Business Travel Quick Tips
Is It truly Deductible or Just Personal?
Business travel is one of the most common and most misunderstood deductions for small business owners and self-employed professionals. When done right, it can put real money back into your business. But when claimed incorrectly, it can trigger IRS questions or audits. Let’s walk through what is deductible, what isn’t, and how to make sure your travel deductions stay IRS-safe.
Deductible or not?
Business travel is one of the most common and most misunderstood deductions for small business owners and self-employed professionals
1. Your Trip Must Be “Away From Home” and Primarily Business
To qualify as a business travel deduction, your trip needs to meet two core IRS criteria:
You’re traveling away from your tax home (not just commuting to your regular workplace).
The primary purpose of the trip is business, not personal.
If you sneak in personal days or activities, only the business-related portion of the trip may be deductible.
2. Transportation Costs Are Deductible
You can deduct the cost of getting to and from your business destination, including:
Airfare, train, bus, or ferry tickets
Rented cars or taxis/Uber/Lyft rides between airports, hotels, and business locations
Standard mileage or actual car-use costs when using your own vehicle
Parking fees and tolls while on business travel
Pro Tip
IRS mileage rates change annually, so be sure to use the current rate when calculating your deduction.
3. Lodging is Deductible
Your hotel stays or other accommodations are deductible as long as they’re reasonable and tied to business activities. This includes hotels, motels, and short-term rentals like Airbnb when you’re on the clock.
If part of your stay is personal (for example, a weekend at the end of a work trip), you must allocate costs between business and personal use. 4. What About Meals? (50% Rule)
Meal deductions during travel generally follow a 50% deductible rule:
You can deduct 50% of business meal costs while traveling, as long as the expense is ordinary and necessary and connected to business.
So if you’re dining with a client or grabbing a quick lunch during a conference, only half of that expense typically qualifies.

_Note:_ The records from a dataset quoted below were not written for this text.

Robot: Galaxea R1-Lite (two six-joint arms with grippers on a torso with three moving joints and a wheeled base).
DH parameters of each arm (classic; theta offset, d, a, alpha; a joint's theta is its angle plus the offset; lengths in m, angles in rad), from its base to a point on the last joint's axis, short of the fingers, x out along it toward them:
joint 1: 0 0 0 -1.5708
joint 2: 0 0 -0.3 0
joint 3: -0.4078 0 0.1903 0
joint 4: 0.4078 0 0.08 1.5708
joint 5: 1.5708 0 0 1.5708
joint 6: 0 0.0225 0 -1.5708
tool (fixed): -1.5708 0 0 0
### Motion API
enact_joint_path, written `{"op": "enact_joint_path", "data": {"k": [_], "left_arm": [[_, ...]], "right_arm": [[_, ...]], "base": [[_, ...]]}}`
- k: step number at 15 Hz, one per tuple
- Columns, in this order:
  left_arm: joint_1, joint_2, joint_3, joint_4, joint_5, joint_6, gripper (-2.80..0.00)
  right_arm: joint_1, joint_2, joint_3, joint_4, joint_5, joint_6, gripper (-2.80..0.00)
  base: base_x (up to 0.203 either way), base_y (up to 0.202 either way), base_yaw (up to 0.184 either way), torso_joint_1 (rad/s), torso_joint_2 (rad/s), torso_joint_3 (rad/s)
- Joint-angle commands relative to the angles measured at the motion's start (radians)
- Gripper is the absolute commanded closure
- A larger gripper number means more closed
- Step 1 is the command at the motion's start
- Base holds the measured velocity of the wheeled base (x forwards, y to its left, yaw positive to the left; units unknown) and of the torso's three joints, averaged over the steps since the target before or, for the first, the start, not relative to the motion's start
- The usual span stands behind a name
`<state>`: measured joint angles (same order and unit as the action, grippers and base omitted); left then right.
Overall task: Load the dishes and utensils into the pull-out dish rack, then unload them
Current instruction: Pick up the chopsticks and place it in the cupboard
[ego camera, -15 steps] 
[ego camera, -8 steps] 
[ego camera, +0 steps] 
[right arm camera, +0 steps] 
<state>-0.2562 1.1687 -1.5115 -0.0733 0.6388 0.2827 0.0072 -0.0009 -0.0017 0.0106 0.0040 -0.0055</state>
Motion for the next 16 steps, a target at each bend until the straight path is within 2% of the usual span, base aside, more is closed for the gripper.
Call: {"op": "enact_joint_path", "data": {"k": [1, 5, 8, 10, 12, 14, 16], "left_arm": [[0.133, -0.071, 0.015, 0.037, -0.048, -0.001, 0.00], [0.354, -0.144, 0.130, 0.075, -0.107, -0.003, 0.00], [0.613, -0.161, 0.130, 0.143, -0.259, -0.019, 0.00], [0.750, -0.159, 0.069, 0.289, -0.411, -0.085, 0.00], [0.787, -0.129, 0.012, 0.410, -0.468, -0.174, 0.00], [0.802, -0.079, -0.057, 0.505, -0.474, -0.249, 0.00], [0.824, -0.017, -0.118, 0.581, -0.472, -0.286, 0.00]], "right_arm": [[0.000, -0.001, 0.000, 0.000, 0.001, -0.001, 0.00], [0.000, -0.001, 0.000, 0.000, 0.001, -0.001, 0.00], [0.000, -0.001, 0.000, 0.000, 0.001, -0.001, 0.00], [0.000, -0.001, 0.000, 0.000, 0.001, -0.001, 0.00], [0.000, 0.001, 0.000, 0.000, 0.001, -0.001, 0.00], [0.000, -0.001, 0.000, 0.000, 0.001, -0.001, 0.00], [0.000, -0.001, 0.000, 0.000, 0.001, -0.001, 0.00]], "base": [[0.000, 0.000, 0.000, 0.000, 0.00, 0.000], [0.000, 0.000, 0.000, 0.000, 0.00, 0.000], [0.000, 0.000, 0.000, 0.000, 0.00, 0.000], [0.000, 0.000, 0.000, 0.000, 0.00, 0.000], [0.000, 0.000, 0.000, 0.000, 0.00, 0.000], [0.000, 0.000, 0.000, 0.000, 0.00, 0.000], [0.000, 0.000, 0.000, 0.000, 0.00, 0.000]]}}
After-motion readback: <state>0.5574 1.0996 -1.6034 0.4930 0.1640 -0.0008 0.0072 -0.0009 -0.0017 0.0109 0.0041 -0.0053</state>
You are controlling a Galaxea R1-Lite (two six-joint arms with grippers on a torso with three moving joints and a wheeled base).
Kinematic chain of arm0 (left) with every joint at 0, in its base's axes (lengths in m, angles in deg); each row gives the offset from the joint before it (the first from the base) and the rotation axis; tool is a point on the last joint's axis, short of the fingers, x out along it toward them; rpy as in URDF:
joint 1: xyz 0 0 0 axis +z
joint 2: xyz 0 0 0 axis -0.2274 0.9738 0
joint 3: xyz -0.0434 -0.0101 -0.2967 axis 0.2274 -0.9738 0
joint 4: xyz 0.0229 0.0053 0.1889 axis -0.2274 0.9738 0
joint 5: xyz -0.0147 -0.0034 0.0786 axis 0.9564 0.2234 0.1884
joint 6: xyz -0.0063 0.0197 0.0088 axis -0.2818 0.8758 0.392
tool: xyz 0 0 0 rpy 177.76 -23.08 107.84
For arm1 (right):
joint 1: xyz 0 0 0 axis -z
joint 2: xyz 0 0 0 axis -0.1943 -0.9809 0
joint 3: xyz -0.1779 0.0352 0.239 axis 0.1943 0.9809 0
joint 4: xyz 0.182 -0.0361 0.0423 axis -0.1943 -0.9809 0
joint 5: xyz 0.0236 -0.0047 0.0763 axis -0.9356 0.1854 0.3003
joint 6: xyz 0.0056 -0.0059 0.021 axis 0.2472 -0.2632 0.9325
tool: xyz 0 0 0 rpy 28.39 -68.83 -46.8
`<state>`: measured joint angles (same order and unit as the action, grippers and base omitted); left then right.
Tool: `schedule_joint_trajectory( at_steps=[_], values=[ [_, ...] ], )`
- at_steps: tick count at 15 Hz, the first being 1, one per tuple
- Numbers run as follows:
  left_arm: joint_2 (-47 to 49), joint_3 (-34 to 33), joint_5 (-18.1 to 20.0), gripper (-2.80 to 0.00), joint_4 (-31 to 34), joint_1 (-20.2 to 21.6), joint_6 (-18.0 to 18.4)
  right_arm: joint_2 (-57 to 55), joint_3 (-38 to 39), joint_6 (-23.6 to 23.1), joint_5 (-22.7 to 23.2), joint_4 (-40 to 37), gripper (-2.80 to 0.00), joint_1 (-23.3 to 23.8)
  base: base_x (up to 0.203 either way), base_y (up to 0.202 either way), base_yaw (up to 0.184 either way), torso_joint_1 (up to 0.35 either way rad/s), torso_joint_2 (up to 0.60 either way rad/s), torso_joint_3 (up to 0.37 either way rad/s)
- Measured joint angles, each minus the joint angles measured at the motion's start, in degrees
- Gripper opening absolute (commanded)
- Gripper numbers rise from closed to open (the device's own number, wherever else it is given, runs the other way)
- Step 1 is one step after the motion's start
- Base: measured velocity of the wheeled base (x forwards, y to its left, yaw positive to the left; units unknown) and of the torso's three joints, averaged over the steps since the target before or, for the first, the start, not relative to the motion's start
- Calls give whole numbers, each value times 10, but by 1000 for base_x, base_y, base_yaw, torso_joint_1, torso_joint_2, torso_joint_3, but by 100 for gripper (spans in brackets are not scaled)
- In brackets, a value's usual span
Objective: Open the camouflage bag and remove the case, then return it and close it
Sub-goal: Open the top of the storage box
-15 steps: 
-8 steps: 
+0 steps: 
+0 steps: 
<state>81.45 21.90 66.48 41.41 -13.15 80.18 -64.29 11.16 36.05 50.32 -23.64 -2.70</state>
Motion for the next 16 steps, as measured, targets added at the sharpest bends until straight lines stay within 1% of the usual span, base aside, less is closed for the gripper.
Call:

5. Other Deductible Trip Costs
There are several “incidental” — but still deductible — expenses while traveling, such as:
Baggage fees and shipping of business materials
Dry cleaning and laundry while on an extended trip
Business phone calls, Wi-Fi charges, and communication tools
Tips for services related to business travel
These might seem small, but over multiple trips, they add up.
What Isn’t Deductible
Not all travel expenses pass muster with the IRS. Some common non-deductible items include:
Commuting from home to your regular office or workplace
Personal vacation days bundled into business trips
Travel costs for spouses or companions without a bona fide business purpose
Even if you think you can justify it “for networking,” the IRS still insists on documentation showing the business purpose.
Documentation Is Everything
The IRS is clear: you must substantiate your travel deductions. That means keeping:
Receipts and invoices
Dates and locations
Business purpose of the trip
Names of attendees for meetings and events
Without documentation, even legitimate travel expenses may be disallowed.
Final Thoughts
Properly claimed business travel deductions can reduce taxable income significantly — but you must follow IRS rules carefully:
Travel must be primarily business
Expenses must be ordinary and necessary
Personal costs must be separated and excluded
Accurate records are essential
If you’re unsure about how to classify or claim an item, it’s often worth talking with a tax professional, especially if travel makes up a large part of your business strategy.